Petroleum by-products would have become more common, along with things like mineral oil and rubbing alcohol, after the middle of the 19th century.
 
Boiling water was used extensively. If you clean a gun with boiling water, the metal will be heated to the point where all the water evaporates, leaving the gun clean and dry. then you lubricate it. And, as pointed out by someone else, the water also deals with salts left by the primer.

The common cleaning "patch" was tow -- the stuff rope is made from. And any lubricant -- from whale oil (rare and expensive) to tallow (rendered fat) was used.

When I first came into the Army, we trained on the M1 rifle. After each range session, the cooks set up garbage cans with immersion heaters. We detailed stripped our rifles and cleaned them with boiling water.

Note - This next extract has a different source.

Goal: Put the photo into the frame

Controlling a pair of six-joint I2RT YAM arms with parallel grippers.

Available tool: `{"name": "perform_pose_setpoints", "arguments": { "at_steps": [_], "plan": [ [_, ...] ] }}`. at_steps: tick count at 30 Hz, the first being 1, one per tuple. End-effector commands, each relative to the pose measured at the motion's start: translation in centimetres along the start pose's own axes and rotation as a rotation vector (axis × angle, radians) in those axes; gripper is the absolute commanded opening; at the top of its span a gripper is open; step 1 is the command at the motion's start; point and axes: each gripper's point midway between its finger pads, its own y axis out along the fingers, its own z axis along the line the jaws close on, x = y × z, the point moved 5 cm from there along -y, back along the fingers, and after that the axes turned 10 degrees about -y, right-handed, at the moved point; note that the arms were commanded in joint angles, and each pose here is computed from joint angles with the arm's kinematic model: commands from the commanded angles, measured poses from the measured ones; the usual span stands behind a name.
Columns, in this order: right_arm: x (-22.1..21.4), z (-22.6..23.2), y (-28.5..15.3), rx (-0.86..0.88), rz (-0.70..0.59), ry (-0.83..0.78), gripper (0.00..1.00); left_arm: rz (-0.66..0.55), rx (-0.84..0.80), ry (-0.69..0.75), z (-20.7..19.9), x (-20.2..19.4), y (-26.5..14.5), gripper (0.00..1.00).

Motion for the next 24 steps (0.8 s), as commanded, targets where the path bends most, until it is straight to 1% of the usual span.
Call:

But another answer to your question is "not very well." It was difficult to clean with boiling water -- especially in the wilderness -- and you had to remove the barrel from the stock. As a result, the common practice was to get your rifle in the smallest caliber you could use, and as rust and corrosion took its toll, have it "freshed out" -- reamed out and re-rifled.
 
My first firearm was a reproduction 1853 Enfield Rifled Musket. You clean those the exact same way they would have in the Civil War. Hot water, patches, and some muscle. I'll admit I still clean most of my guns the same way today, though I add the step of some CLP at the very end. It's always worked out well for me and I've never had any problems with corrosion from ammo (be in milsurp or blackpowder). If you haven't fired anything with blackpowder, I highly recommend it. It's a ton of fun.
 
The most common source of light oil in the days before the "mineral" oil we know today, was whale oil, made from whale blubber (fat). It was expensive and hard to get inland, but was the best there was for lamps and general lubrication. Considered better, but scarcer and even more expensive, was sperm oil, which was also a whale product, from the head of the sperm whale. (The terms for the whale and the oil were based on a misunderstanding and had nothing to do with the whale's sperm.)